* _Prompt_
Within the data that follows, set down exactly the lines from the one containing "<point>254,20</point>" through the one containing "<point>124,203</point>", both ends included.

* _Listed records_

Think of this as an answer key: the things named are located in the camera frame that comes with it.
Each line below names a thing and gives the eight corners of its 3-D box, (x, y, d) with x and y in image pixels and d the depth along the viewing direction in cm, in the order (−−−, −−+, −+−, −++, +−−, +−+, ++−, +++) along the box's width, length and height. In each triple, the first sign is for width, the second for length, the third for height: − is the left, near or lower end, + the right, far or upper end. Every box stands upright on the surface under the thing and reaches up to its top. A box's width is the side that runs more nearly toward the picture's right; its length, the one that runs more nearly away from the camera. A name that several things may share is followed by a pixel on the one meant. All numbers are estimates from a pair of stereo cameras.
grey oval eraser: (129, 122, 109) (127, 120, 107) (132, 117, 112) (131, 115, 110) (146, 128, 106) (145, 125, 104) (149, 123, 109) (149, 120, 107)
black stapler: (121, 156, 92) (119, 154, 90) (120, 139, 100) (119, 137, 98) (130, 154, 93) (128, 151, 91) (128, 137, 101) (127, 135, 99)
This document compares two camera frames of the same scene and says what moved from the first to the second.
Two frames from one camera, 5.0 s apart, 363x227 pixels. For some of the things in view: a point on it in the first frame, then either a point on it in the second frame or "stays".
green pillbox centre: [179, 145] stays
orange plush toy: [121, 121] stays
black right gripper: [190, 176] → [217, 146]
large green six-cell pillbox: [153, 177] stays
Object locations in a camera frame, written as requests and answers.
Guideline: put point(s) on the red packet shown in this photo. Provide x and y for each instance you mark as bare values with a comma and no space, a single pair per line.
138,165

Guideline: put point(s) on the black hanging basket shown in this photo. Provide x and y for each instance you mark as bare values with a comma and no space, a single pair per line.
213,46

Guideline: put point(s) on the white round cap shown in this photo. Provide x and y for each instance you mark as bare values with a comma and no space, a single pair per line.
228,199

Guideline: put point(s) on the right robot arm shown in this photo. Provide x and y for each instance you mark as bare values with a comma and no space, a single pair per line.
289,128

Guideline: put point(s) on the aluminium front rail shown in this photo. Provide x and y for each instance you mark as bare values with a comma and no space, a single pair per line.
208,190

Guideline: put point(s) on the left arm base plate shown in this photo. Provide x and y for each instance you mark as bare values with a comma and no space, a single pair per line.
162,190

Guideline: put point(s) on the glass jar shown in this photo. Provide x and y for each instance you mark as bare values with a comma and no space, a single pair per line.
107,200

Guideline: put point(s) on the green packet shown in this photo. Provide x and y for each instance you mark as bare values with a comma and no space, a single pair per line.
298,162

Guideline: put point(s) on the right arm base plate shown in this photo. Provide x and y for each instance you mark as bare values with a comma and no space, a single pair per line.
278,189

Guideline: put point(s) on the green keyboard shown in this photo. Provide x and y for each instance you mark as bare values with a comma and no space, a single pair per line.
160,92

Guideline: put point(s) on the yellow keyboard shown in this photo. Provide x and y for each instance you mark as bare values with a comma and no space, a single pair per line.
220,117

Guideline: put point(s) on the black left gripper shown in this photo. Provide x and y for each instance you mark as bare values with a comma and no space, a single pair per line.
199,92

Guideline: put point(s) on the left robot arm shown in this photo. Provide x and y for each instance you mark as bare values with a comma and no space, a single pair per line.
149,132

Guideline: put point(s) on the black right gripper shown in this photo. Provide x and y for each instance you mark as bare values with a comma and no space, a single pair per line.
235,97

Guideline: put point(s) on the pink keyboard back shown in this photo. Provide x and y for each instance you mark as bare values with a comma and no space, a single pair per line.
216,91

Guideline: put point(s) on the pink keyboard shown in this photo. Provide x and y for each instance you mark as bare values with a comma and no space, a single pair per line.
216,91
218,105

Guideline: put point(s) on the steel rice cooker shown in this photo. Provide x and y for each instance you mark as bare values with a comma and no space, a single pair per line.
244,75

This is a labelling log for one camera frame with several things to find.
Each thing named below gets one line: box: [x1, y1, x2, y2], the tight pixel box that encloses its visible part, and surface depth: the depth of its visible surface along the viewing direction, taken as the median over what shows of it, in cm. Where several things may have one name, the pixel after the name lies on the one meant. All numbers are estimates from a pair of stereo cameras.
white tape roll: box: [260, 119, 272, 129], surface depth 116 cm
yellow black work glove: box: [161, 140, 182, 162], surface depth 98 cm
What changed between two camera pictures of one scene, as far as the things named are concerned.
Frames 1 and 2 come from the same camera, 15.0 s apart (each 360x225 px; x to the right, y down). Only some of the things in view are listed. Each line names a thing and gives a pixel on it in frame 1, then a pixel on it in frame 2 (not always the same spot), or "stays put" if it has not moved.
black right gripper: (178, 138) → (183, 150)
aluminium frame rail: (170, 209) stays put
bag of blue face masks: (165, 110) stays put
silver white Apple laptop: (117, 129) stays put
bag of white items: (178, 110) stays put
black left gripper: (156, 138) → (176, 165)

---

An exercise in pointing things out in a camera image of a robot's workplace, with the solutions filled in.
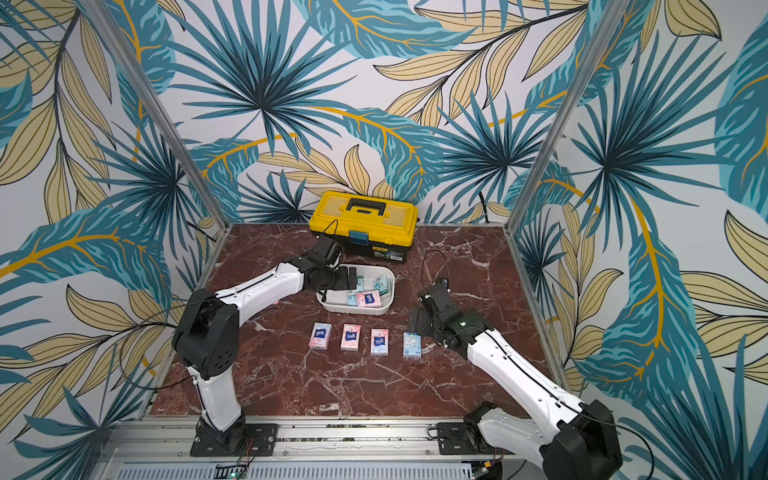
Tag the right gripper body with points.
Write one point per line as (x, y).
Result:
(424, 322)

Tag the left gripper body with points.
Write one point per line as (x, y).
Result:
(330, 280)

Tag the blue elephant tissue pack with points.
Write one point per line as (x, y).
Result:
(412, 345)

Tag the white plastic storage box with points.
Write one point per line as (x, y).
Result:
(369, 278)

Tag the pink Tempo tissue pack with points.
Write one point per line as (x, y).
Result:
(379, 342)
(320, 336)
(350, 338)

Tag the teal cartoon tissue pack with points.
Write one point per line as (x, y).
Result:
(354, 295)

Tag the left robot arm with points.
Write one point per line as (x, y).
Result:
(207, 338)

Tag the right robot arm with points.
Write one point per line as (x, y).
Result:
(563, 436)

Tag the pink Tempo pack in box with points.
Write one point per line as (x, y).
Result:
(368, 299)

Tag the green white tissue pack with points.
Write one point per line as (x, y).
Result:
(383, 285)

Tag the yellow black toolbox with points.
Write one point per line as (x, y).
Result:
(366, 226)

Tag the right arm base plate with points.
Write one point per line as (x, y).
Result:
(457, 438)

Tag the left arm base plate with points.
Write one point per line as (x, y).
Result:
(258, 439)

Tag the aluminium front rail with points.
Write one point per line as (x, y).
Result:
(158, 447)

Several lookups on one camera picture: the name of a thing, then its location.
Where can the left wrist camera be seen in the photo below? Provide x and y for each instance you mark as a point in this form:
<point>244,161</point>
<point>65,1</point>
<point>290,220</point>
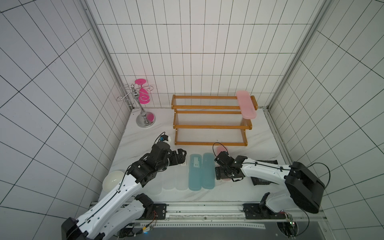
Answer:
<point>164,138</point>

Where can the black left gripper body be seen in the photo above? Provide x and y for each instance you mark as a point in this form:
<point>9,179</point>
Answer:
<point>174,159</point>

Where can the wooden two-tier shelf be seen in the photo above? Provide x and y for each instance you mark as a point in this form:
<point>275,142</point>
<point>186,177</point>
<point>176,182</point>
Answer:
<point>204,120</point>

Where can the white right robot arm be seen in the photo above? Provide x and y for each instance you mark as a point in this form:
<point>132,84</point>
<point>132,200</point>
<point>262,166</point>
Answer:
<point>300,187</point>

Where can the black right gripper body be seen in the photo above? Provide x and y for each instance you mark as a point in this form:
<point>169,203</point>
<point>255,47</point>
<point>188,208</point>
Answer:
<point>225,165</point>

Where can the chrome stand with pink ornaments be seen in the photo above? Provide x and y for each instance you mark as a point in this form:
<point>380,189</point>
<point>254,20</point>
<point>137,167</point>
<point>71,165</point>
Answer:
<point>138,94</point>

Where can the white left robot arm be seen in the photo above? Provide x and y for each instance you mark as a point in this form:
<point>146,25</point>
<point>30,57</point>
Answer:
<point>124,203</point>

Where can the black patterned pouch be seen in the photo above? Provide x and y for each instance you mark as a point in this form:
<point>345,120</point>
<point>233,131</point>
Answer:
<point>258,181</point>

...

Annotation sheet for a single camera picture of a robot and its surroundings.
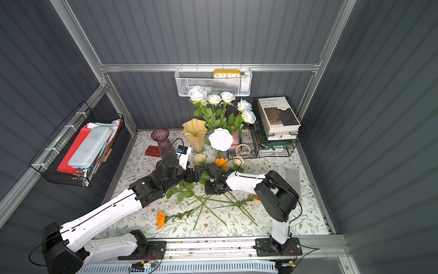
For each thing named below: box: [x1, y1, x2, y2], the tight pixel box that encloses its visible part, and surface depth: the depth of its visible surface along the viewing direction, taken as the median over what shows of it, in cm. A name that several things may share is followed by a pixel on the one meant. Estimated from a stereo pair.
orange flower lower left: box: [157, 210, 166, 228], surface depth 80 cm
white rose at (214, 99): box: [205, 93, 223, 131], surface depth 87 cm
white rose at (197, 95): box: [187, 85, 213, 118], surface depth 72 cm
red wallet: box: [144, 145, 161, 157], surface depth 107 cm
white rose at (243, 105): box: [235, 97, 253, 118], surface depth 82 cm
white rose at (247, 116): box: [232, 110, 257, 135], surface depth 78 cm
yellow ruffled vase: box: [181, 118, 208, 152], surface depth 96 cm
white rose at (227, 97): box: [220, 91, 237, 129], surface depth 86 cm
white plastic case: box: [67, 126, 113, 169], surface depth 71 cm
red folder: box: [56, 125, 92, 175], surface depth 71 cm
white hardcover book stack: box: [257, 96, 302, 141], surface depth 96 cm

* _Output of the task_
<point>254,20</point>
<point>137,167</point>
<point>71,165</point>
Answer:
<point>138,94</point>

Where can the white left robot arm be seen in the photo above? Provide x and y for each instance you mark as a point in this form:
<point>146,25</point>
<point>30,57</point>
Answer:
<point>124,203</point>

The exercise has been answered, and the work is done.